GrAmazon’s Disastrous Data Import + Foreign Languages = Clusterf*ck

Sarah, GR’s data “Import Master” *snort*, has stated the following:

And, to give some context to what’s going on here:

Over the coming year we’re hoping to expand Goodreads into other countries and make it more accessible to users that speak languages other than English. While we have a large and incredible army of librarians, that army won’t necessarily scale to meet the needs of users all over the world as we begin to fully expand our library to encompass book editions for more and more countries.

Furthermore, even if we could inspire the help of volunteers around the world as quickly as we’ll need them, it wouldn’t be the best use of your/their time to ask you/them to manually enter data for every book that exists in the world.

Right now our goal is to use the information we’ve gathered from this first data import, along with the insights that GR Librarians have shared with us to calibrate our system for clean, non-intrusive imports that will scale as our library grows rapidly over the coming year.

I want to reiterate that we know that you guys do an incredible amount of really really amazing work. Our mission here isn’t to undo or undermine what you’re doing – it’s hopefully to develop a system that will support what you do and make your job easier (even if that’s not how it seems while we feel our way through these initial, somewhat tangled steps.) [screenshot]

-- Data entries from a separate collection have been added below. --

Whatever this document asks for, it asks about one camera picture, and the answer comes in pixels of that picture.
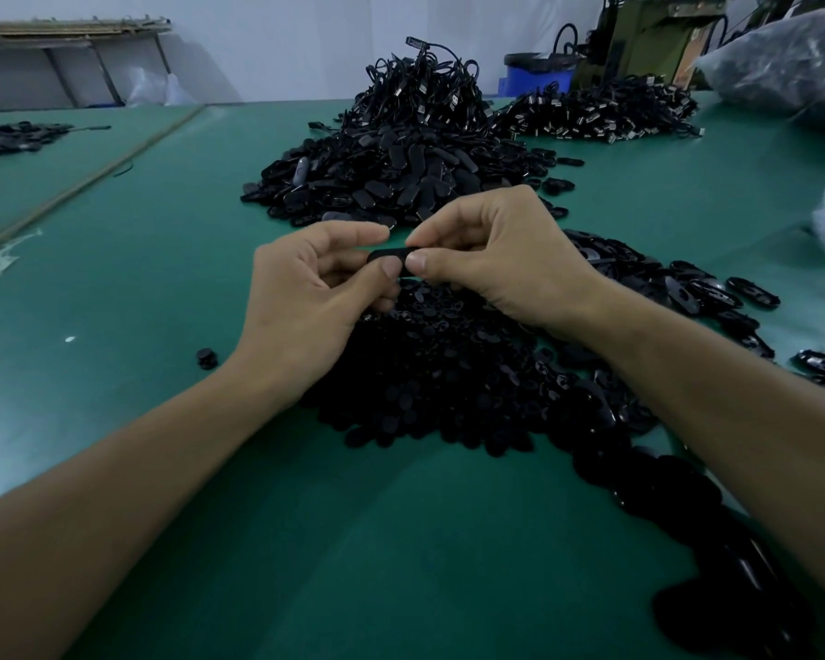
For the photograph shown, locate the person's right hand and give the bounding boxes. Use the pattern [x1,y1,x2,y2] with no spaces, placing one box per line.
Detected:
[406,185,614,339]

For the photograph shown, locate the person's left hand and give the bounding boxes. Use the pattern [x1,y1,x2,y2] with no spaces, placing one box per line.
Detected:
[237,221,404,405]

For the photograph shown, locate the person's left forearm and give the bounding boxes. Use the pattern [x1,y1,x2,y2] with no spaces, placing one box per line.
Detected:
[0,350,303,660]

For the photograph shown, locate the person's right forearm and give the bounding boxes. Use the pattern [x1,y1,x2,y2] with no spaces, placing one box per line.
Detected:
[557,276,825,616]

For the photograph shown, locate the pile of black oval covers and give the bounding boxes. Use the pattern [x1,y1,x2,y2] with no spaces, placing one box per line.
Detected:
[241,120,585,229]

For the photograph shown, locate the pile of matte black shells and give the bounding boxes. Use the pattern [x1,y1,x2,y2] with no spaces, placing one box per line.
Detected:
[298,278,661,458]

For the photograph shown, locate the blue plastic bin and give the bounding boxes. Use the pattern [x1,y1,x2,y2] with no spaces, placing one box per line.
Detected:
[498,52,581,97]

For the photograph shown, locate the pile of glossy black shells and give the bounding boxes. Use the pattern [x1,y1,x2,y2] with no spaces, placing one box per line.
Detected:
[562,229,782,359]

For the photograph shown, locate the white plastic bag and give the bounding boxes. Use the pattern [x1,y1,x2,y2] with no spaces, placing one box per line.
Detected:
[125,65,197,108]

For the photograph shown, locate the green metal machine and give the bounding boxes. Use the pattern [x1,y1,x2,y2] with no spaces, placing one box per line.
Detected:
[572,0,738,91]

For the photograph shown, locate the row of dark glossy shells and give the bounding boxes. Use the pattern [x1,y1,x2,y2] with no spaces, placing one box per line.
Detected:
[569,419,820,660]

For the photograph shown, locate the small pile of black parts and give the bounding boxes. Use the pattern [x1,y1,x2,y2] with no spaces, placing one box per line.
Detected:
[0,121,112,167]

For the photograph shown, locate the clear bag of black parts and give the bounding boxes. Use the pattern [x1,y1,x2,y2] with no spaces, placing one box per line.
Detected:
[693,2,825,134]

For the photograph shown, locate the tall heap of black cables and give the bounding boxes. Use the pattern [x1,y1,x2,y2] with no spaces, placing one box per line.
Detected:
[308,37,497,139]

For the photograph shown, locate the flat heap of black cables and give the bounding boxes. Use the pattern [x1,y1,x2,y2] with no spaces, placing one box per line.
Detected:
[491,75,706,145]

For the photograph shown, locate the metal frame workbench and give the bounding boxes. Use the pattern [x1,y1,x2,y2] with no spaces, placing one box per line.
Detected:
[0,18,174,112]

Short version: Sarah drops bomb in first paragraph, spends three reassuring the masses, and runs off hoping her fate is not Kara’s:

Michael echoes my thoughts exactly:

This will not scale indeed. Considering the various issues with data imports, multiple language support, multiple character set support, stray editions in need to be combined, duplicated authors, multiple ISBNs without formalized storage thereof, and a data model in need of some revision – to just pump more data into this system will leave it beyond repair, and, I agree, no amount of volunteers will be able to save it. Unless you tackle the architectural/software issues first.

Good Luck. [screenshot]

Reading that entire thread will give you a headache from facepalming, headdesking and bodyflooring at the mess left behind the Amazon imports. Makes me want to revise my 2014 Goodreads predictions.

12 thoughts on “GrAmazon’s Disastrous Data Import + Foreign Languages = Clusterf*ck

  1. Translation: we don’t care how bad the goodreads database gets so long as data matching amazon products for sale is there. Even if matching goodreads data to product data means existing book data (including isbn, book covers, author name spellings, etc.) carefully curated for years by several hundred human eyeballs gets trashed and editions are never combined.

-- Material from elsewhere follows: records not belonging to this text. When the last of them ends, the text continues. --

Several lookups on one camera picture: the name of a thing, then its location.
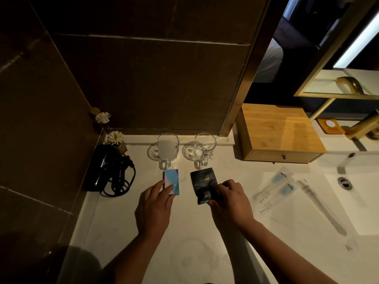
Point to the round glass coaster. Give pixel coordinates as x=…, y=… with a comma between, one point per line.
x=152, y=152
x=187, y=152

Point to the gold faucet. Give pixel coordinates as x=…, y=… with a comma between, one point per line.
x=362, y=127

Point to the person's right thumb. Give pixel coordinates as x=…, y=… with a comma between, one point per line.
x=213, y=203

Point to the clear wrapped toothbrush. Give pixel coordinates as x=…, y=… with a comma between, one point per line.
x=278, y=196
x=271, y=183

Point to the black foil sachet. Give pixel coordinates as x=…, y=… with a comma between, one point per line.
x=201, y=183

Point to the white bed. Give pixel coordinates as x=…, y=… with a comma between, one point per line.
x=268, y=63

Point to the person's left thumb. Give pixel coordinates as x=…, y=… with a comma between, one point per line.
x=169, y=194

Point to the person's right hand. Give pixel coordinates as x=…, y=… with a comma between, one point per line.
x=234, y=205

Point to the metal sink drain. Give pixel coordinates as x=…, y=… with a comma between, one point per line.
x=345, y=183

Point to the gold framed mirror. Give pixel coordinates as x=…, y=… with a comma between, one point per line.
x=340, y=85

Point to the person's left forearm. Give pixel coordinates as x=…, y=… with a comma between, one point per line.
x=134, y=260

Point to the wooden drawer box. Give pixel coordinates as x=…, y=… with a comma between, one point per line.
x=275, y=130

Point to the gold diffuser bottle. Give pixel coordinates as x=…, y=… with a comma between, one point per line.
x=122, y=149

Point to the clear glass mug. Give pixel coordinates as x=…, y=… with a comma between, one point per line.
x=205, y=147
x=167, y=149

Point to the person's left hand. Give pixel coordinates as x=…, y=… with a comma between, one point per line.
x=152, y=211

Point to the black hair dryer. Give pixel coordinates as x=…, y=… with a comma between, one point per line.
x=102, y=165

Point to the white diffuser flower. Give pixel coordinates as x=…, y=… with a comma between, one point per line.
x=115, y=138

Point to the clear wrapped comb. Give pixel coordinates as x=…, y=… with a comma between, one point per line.
x=325, y=209

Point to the orange wooden tray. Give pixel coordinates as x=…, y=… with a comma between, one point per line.
x=324, y=128

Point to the small blue pink box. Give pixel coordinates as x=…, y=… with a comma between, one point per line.
x=172, y=180

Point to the gold metal wall trim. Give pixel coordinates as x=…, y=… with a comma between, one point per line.
x=245, y=73

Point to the person's right forearm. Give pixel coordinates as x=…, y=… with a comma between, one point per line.
x=284, y=257

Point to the white sink basin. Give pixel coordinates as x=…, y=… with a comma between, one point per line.
x=355, y=204

    So after this first data feed, we’ll take the,, amazon,DP, etc. site data on products for sale so that those countries can also integrate goodreads onto kindles and increase amazon sales; again, too bad if that means the goodreads book data gets destroyed so long as the product for sale shows.

    No, we have no interest in baiting until foreign language diacritics, author spellings, etc. get straightened out on the current data feed.

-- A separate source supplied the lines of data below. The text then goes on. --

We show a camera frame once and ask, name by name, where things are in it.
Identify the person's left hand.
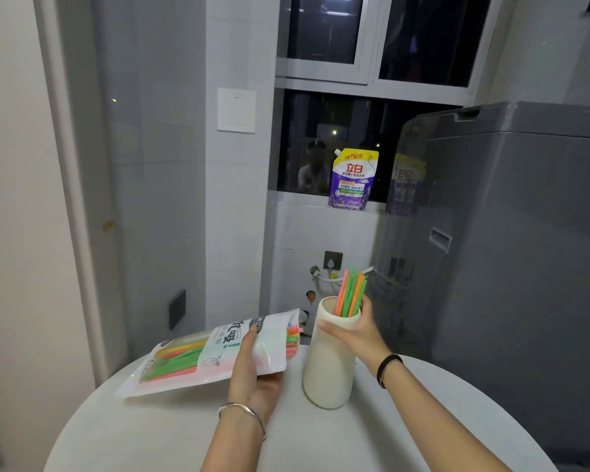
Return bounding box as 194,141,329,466
226,325,287,414

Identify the person's right hand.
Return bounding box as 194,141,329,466
317,295,394,381

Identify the white plastic straw bag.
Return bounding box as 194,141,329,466
114,308,305,400

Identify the cream cylindrical vase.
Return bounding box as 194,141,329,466
302,296,363,410

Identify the person's right forearm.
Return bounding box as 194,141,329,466
380,358,513,472

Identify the person's left forearm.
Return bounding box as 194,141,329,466
199,405,277,472

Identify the bunch of colourful loose straws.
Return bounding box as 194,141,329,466
333,268,368,318

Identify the black wristband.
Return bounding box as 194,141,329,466
376,354,404,390

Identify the bundle of colourful bagged straws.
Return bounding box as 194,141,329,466
140,325,305,385

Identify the purple and yellow detergent pouch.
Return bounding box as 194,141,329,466
327,148,380,212

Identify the grey washing machine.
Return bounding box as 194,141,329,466
374,102,590,465

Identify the white plug with cable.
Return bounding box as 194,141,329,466
310,264,374,284

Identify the silver bracelet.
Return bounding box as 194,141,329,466
218,402,267,442

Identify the white door frame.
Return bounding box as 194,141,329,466
32,0,129,386

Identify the white light switch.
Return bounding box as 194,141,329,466
217,88,257,135

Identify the white window frame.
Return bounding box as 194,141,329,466
270,0,503,204

    No, sorry, no interest in giving a crap hiw the auto data feed will combine editions for countries where single volume English works are split into multiple volume foreign edition works.

    Here comes,, etc. (Which actually I would not mind if human interpreters were hired to translate well and if done AFTER making the regular site more in compliance with current disability standards; definitely on,Ÿ after the current butchering of the goodreads database was at least band aided before adding more …).

    Too bad they need those foreign country kindle sales.


    1. I noted your frustration over there, Debbie. I can’t see how butchering the database will sell more Amazon books. If anything, it will sell less.

      People use GR for the database, cataloguing, reviews and groups. Amazon seem determined to systematically destroy every one of those previously attractive aspects. I think they’re hollowing out the site, gutting it, and when everyone abandons it they’ll wonder why they left.


    1. *chuckles*

      I’ve not edited anything since September. I can’t wait for the time when GR announce the request for help from the librarian community for clean-up duty.



    2. I hope, hope fervently, that no one answers the call. GRs has shown that it doesn’t value the work previously done by the librarians and now that Amazon is the parent company, let them hire librarians.


  2. So did Kara get the blame for the entire meltdown in September? It doe snot make me feel assured when their own get slaughtered in this massive black hole of stupidity.


    1. I don’t know. I wouldn’t be surprised if she quit, either because she didn’t enjoy being thrown to the wolves or she could see where things were heading and didn’t want to deal with the fallout.


  3. It would be interesting to know whether Kara was really to blame for this mess or was just the scapegoat they needed after things went so badly. After all she just might have been executing marching orders that came down from others. She might have even objected to it, leading to her ousting. I agree she was certainly responsible for the terrible notification but even she might have been taken by surprise about what was going on and had to scramble to catch up with it. It could not have been her decision to start deleting, it wouldn’t be part of customer care.